Guest Post: How natural language generation can empower consumer engagement

Guest Post: How natural language generation can empower consumer engagement

Eduardo Sarciat, ad-machina director at Making Science explains how Iberostar achieved ‘overwhelming success’ applying Artificial Intelligence to Search Engine Marketing post COVID

For some marketers the idea of a computer lovingly crafting prose to capture customer attention may send shivers down their spine, but on the whole, the industry is embracing this form of technology. In 2018, just 29% of marketers used AI solutions; only two years later this had shot up to 84%.

It is safe to say then that most marketers use AI already in one form or another. But where can marketers best utilise AI functionality to create and deliver a brands’ tone of voice, and build connections with consumers, while also considering campaign objectives? 

One way that brands can use AI to significantly increase advertising personalisation and relevance for the customer is in Search Engine Marketing (SEM) campaigns; a powerful tool in the marketing mix, particularly when combined with AI assistance. 

This combination of tools and techniques was employed by Iberostar Group – which operates over 120 hotels in 18 countries – in the wake of the Covid pandemic, to optimise its own SEM, with overwhelming success.

The tourism industry was hard hit as a result of the global pandemic, tourist arrivals fell by 56% in 2020, while the industry lost an estimated $320 billion dollars in the first five months of the same year. 

Iberostar Group realised that in this new climate, its marketing needed to operate efficiently and flexibly, and decided to focus on an SEM campaign aided by AI-technology.   

Searching for answers

Before we identify the ways in which this worked for Iberostar, let’s explore why SEM is a powerful tool, and how AI can bolster this further.  

With the loss of third-party identifiers on the horizon and inching ever closer, finding the right way to continue to reach the right customers is of the utmost importance. 

However, ranking highly in search engine results is no longer enough to capture the attention of consumers; brands need to do more to optimise SEM campaigns. 

Personalisation is one solution – 72% of consumers say that they will only reply to personalised ads – but with tightening data restrictions and a rising concern over data privacy from consumers, hyper-personalisation, using unowned data may not be the most effective tool.

While the significance of first party data cannot be overstated, SEM allows for the capture of customers further up the sales funnel, extending reach to those that predictive audience modelling often ignores; those who may be on the periphery of traditional target audiences, but nonetheless interested in a product.

Did you know, for example, that only 31% of mobile searchers for video games are men aged 18-34? Or that 40% of all baby product purchasers don’t have children? These represent two large audiences underserved by traditional targeting; by relying solely on demographic targeting, marketers can miss out on 70% of potential shoppers.  

For advertisers looking at expanding past their established consumer base, to capture untraditional, yet engaged consumers like these, AI tools such as natural language generation (NLG) should be considered.   

Relevance is the new personalisation

NLG uses algorithms to achieve relevance by analysing viewer search behaviour, considering both wider-market and consumer specific trends – what keywords do they use, how are they structuring their searches. 

The tool then rapidly combines this information to create search engine copy that ties back specifically to the search intent of the user.  This technique is incredibly impactful, but without the assistance of AI, would be an overly heavy strain on marketing teams. Google processes roughly 2 trillion searches a year – 15% of those have never been searched before

Generating personalised text for every possible outcome would be an impossibility for a traditional content team, but NLG tools can do the heavy lifting for marketers.
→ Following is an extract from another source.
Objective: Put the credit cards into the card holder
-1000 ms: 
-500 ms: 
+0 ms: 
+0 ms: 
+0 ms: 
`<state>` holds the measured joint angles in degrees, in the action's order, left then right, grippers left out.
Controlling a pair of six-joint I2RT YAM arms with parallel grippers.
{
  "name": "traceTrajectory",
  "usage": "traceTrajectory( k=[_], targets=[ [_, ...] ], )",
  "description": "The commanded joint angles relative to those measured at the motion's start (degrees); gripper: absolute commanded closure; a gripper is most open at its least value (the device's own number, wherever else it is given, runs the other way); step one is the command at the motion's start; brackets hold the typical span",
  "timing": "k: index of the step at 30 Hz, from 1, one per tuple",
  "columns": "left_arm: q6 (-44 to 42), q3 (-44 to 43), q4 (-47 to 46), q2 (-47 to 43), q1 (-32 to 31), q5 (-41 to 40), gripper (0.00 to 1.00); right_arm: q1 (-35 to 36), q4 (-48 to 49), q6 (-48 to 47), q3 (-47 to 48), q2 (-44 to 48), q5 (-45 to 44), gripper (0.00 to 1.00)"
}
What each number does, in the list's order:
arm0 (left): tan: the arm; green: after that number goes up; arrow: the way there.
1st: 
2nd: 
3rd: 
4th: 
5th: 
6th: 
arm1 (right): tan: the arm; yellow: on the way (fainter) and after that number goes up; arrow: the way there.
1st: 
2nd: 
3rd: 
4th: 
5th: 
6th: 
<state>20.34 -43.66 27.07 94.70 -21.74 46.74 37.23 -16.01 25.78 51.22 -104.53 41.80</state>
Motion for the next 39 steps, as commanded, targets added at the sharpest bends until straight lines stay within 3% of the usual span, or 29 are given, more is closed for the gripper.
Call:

With Iberostar, their ads were able to incorporate current offers, resort specifications and customer ratings that were all tailored to the searcher.

Speaking their language

SEM marketing copy must not only be relevant to the search terms, but also make complete sense to be effective. While this may seem like a basic assumption, not all AI creates text that feels natural to users. We’ve all come across it – text that just doesn't feel right. This is where NLG can add value and humanise terms and phrases.

NLG can also generate thousands of ads every second, in multiple languages, helping to turn the search terms and interests of users into genuine sounding, yet highly targeted copy.  

Alongside the more agile AI keyword targeting, Iberostar found that the colloquial language generating abilities of its SEM solution helped to expand its reach to a previously untapped US audience.

But it is the sheer volume of engaging copy generated by NLG that is particularly impressive. In Iberostar’s campaign, it generated over 274,000 personalised ads in four languages – an impossible number of requests to resource for. 

Ultimately this resulted in the hotel chain increasing revenue by 14% and reducing cost-per-click by 17% – particularly impressive considering its already highly optimised campaigns. 

SEM powered by AI can offer brands an agile, efficient solution when third-party identifiers are phased out. Importantly, the pairing can also keep pace with rapidly changing customer demands, as the Iberostar case study shows.

But it is the natural language generation tool that truly ties a search engine marketing campaign together, helping to deliver highly targeted and personalised content to consumers, no matter what they are searching.